It’s possible to look at Pablo Picasso’s many formal experiments and periodic shifts of style as a kind of self-portraiture, an exercise in shifting consciousness and trying on of new aesthetic identities. The Spanish modernist made a career of sweeping dramatic gestures, announcements to the world that he was going to be a different kind of artist now, and everyone had better catch up. Even in his most abstract periods, his work radiated with an emotional energy as outsized as the man himself.

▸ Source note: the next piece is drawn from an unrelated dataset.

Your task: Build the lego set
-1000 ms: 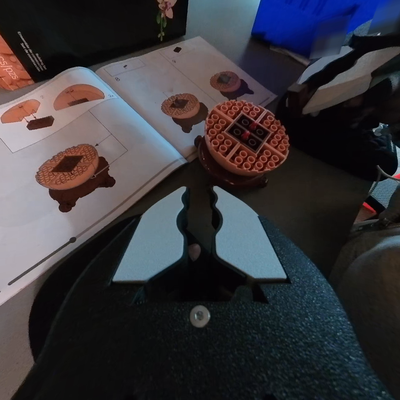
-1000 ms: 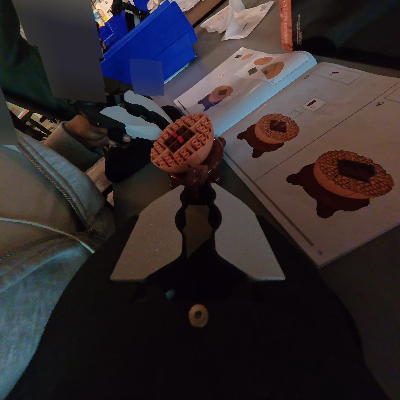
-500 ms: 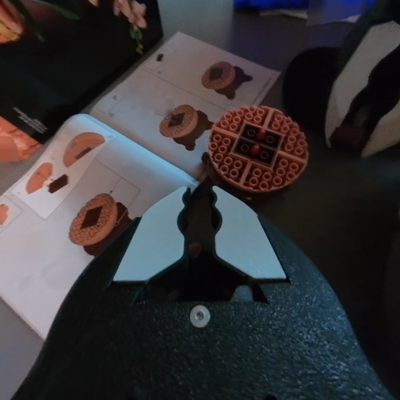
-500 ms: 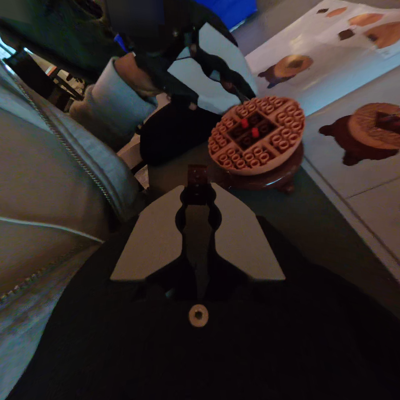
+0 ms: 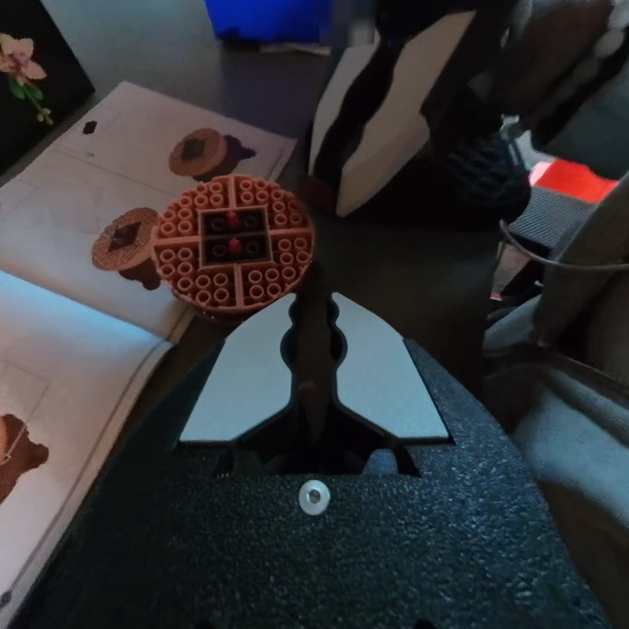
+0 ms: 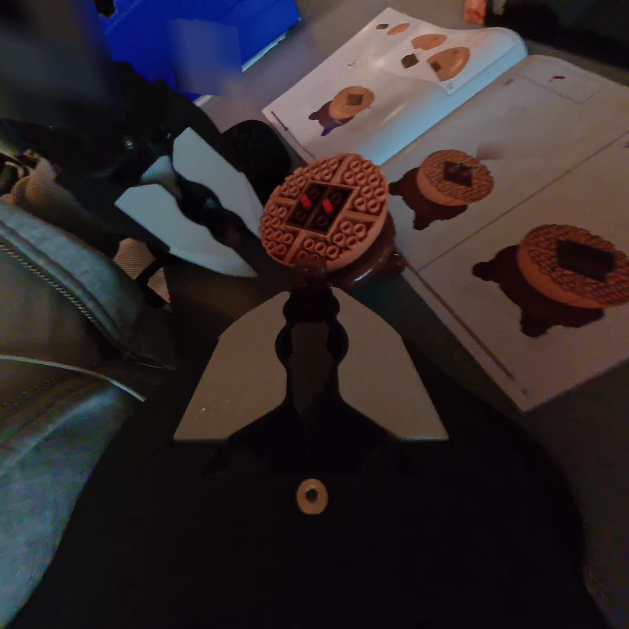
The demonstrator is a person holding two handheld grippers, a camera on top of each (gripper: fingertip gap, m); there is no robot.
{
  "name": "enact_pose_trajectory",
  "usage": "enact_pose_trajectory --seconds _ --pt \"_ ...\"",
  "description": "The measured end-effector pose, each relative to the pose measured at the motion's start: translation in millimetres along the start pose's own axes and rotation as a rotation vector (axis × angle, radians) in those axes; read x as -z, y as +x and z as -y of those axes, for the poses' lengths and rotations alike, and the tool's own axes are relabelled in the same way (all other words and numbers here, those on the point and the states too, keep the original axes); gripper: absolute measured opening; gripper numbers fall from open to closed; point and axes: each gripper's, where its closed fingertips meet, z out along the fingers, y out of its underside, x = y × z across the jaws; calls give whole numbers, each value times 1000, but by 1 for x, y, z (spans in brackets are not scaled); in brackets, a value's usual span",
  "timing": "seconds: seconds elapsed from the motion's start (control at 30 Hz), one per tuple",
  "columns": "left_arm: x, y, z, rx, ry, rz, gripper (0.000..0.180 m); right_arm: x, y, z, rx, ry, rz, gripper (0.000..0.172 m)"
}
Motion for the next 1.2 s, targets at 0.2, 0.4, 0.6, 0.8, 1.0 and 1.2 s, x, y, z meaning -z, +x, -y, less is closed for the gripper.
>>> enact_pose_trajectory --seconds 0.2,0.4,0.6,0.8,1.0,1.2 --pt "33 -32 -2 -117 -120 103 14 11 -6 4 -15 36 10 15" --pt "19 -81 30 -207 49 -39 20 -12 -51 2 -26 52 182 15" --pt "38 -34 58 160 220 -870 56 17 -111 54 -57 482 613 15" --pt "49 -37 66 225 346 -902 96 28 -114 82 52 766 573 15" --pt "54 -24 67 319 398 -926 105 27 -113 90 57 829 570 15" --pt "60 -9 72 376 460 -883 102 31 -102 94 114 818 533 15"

The somber Blue Period paintings, with their moodiness and “themes of poverty, loneliness, and despair,” correspond with his mourning over the suicide of a friend, Catalan artist Carlos Casagemas. The Picasso in the 1901 portrait further up looks gaunt, broken, decades older than his 20 years. In the 1917 drawing further down, however, the artist at 35 looks out at us with a haughty, smooth-cheeked youthful gaze.

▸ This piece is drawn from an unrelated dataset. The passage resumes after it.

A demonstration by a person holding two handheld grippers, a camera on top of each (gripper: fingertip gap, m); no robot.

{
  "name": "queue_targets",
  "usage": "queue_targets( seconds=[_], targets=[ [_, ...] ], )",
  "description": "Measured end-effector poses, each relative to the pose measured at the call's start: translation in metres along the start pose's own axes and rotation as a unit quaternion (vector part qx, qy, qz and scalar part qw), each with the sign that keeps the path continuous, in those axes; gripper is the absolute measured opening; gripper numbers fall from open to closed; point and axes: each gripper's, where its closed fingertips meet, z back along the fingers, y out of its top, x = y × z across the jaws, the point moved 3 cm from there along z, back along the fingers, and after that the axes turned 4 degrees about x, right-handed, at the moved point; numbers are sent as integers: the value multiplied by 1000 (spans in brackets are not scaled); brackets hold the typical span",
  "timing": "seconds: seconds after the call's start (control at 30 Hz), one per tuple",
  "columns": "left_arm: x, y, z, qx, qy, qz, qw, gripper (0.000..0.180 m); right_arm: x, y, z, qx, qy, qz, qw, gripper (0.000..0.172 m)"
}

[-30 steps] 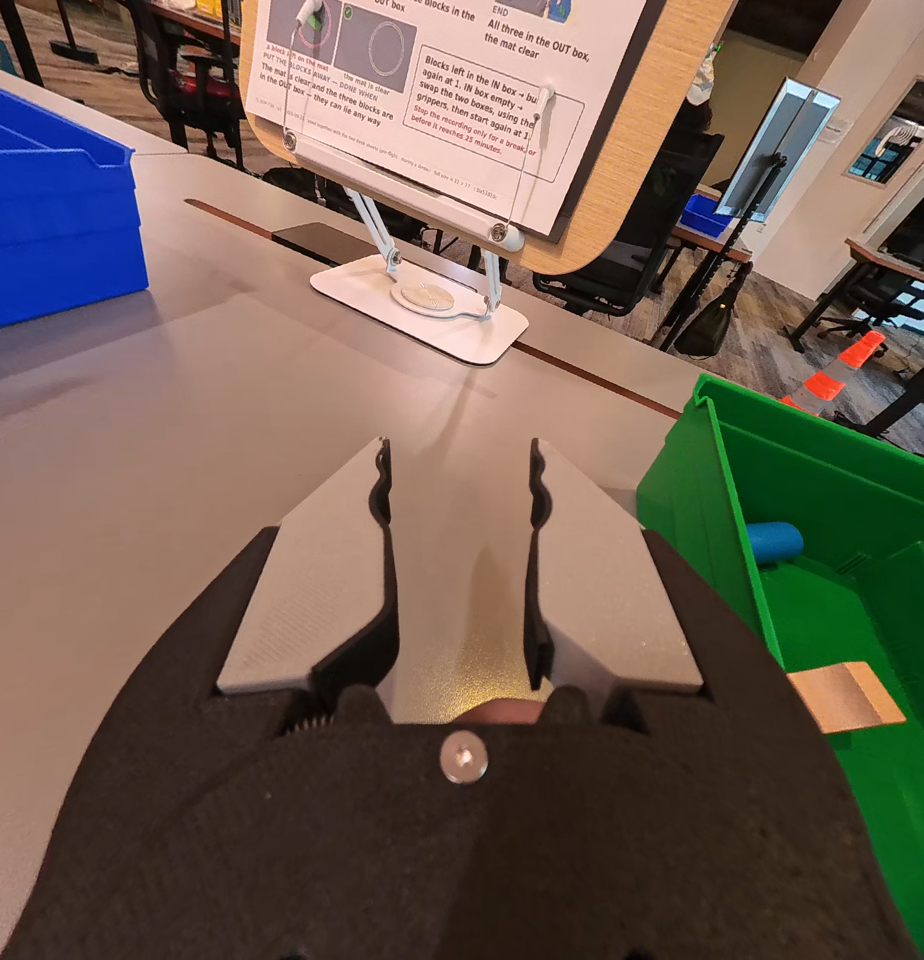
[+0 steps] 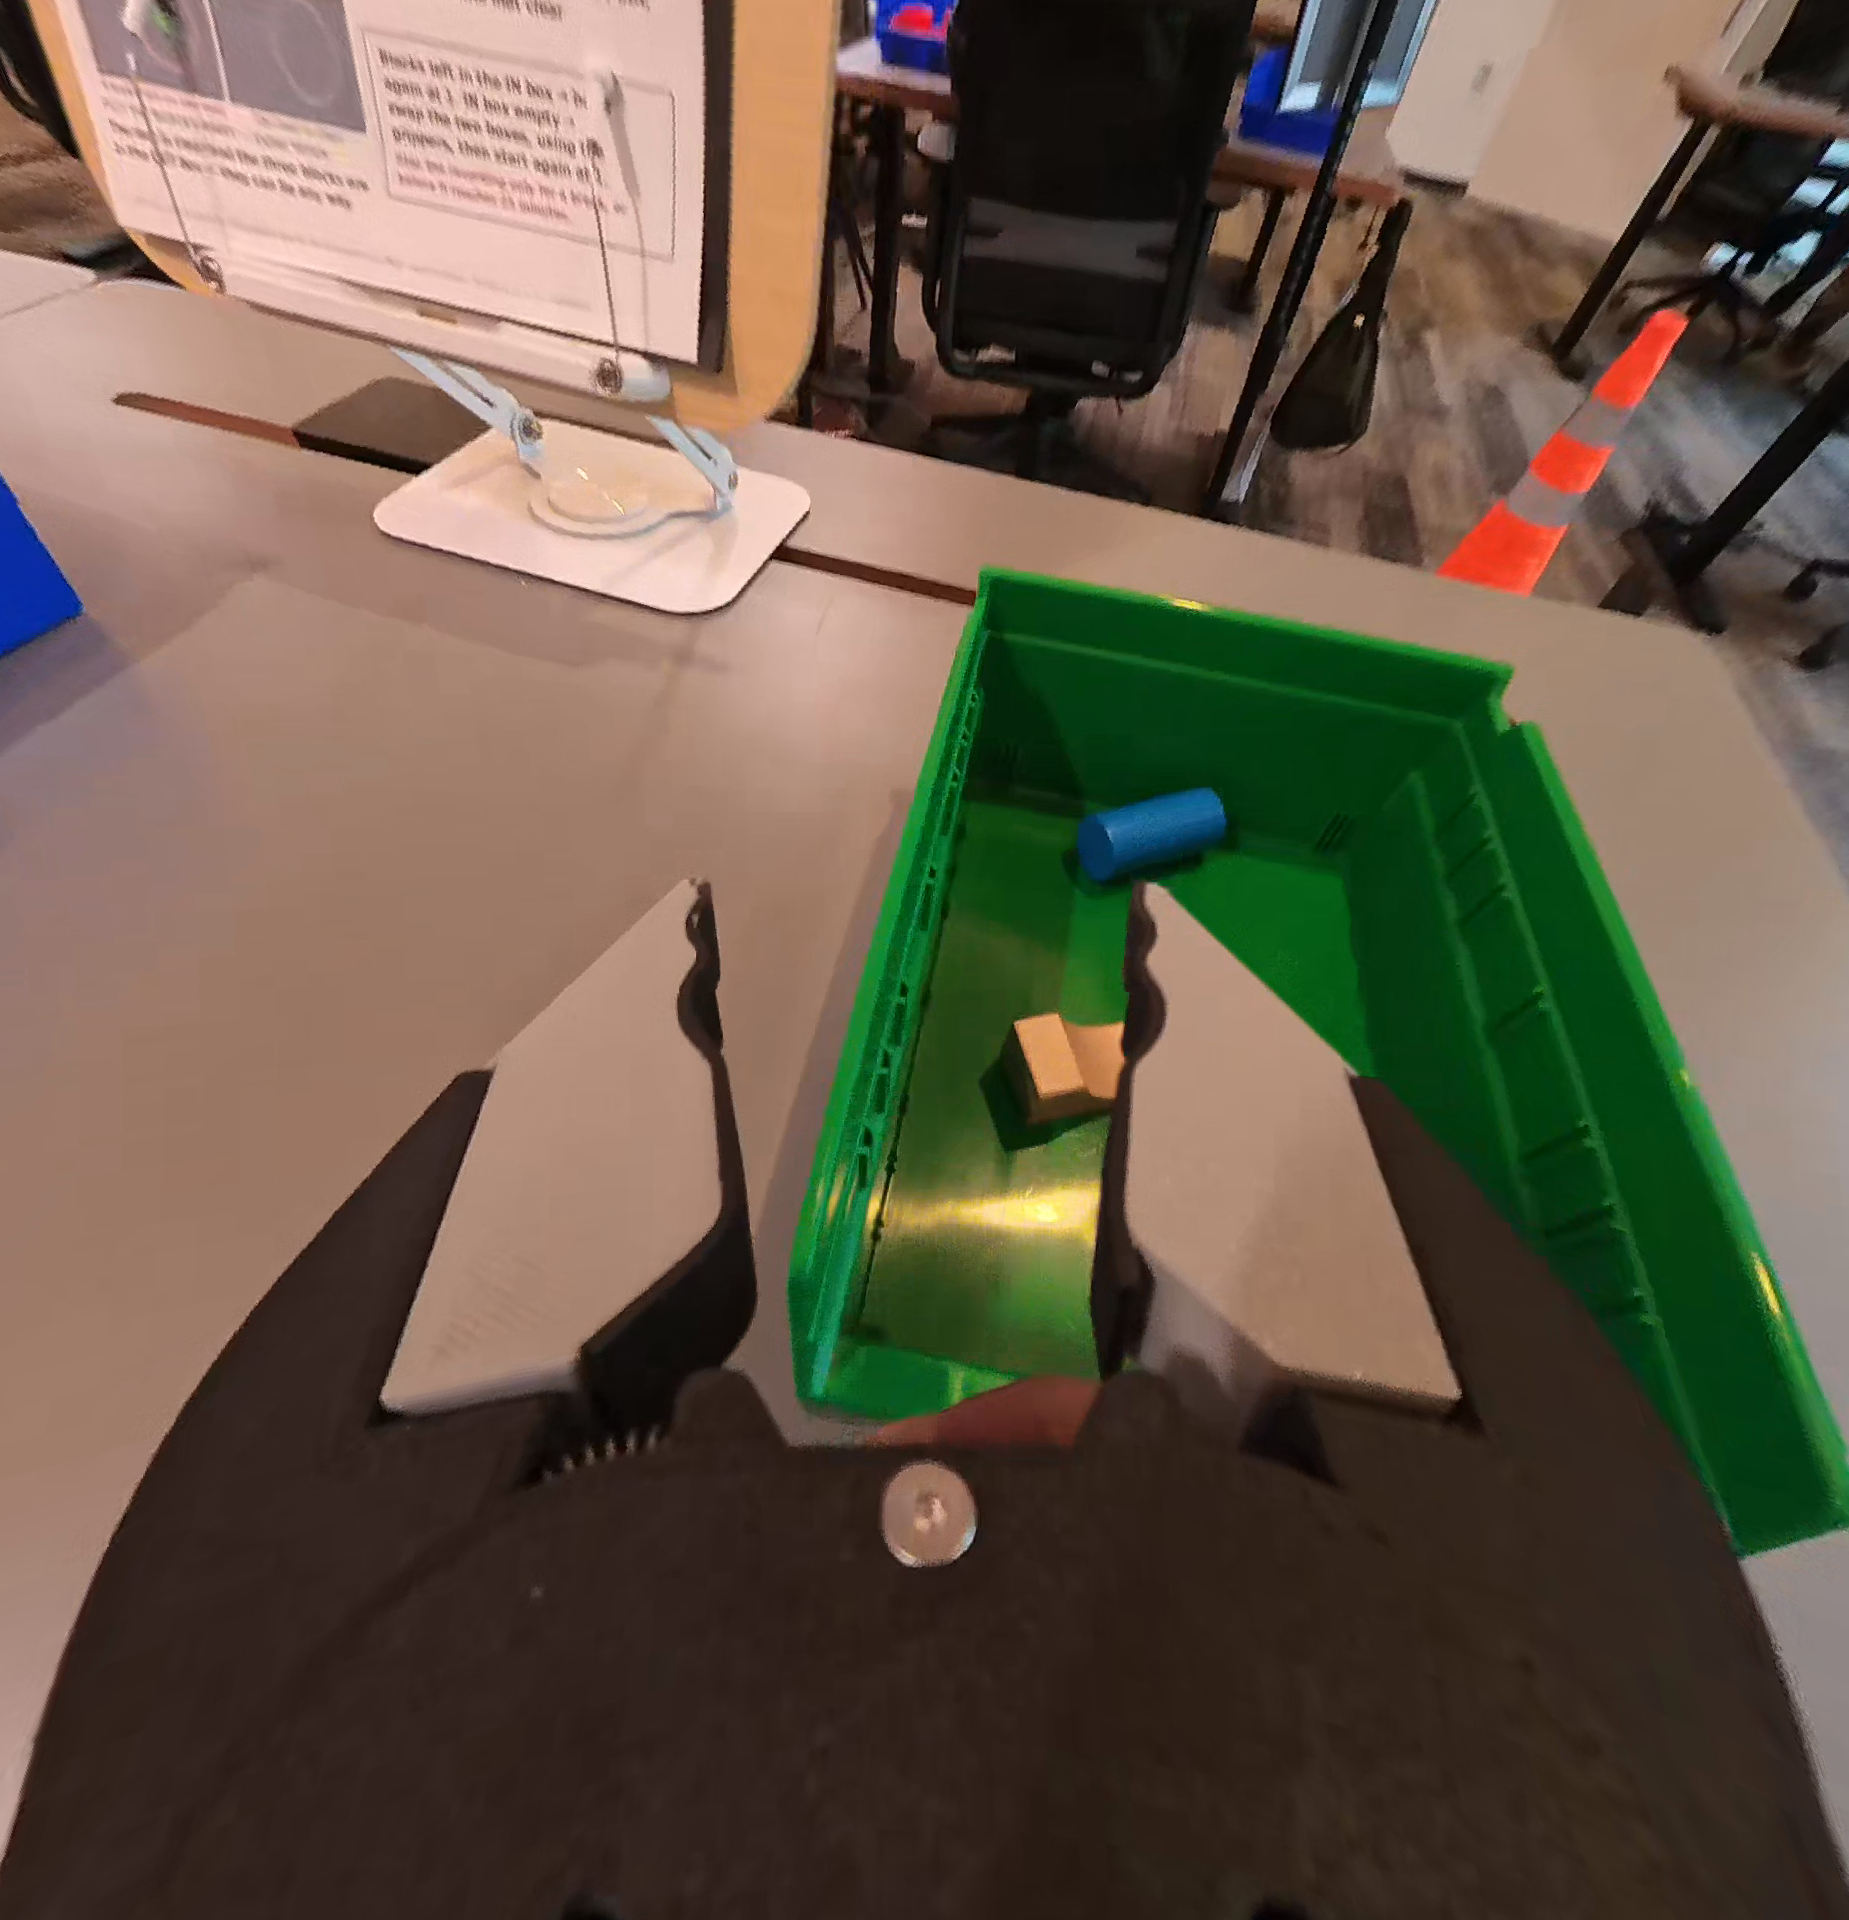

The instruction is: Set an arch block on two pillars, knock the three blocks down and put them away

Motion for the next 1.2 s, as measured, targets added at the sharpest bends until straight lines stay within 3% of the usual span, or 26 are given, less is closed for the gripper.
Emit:
queue_targets(
  seconds=[0.47, 0.8, 1.03, 1.2],
  targets=[
    [-12, 0, 0, -4, 62, -34, 998, 23, -15, -39, -26, -105, 20, 37, 994, 74],
    [-18, -1, 2, -6, 80, -54, 995, 16, -18, -61, -35, -161, 33, 63, 984, 16],
    [-16, -1, 1, -5, 76, -59, 995, 18, -19, -62, -36, -163, 21, 72, 984, 14],
    [-16, -2, 1, -6, 75, -59, 995, 20, -21, -69, -39, -179, 26, 73, 981, 23]
  ],
)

Picasso’s animus and vitality even permeate his least inviting painting, Les Demoiselles d’Avignon (click here to view), a brothel scene with five geometrical women, two with African and Iberian masks; “a painting of nudes in which there is scarcely a curve to be seen,” writes The Guardian’s Jonathan Jones, “elbows sharp as knives, hips and waists geometrical silhouettes, triangle breasts.” The 1907 self-portrait of Picasso at age 25 (below) comes from this period, when the artist began his radical Cubist break with everything that had gone before.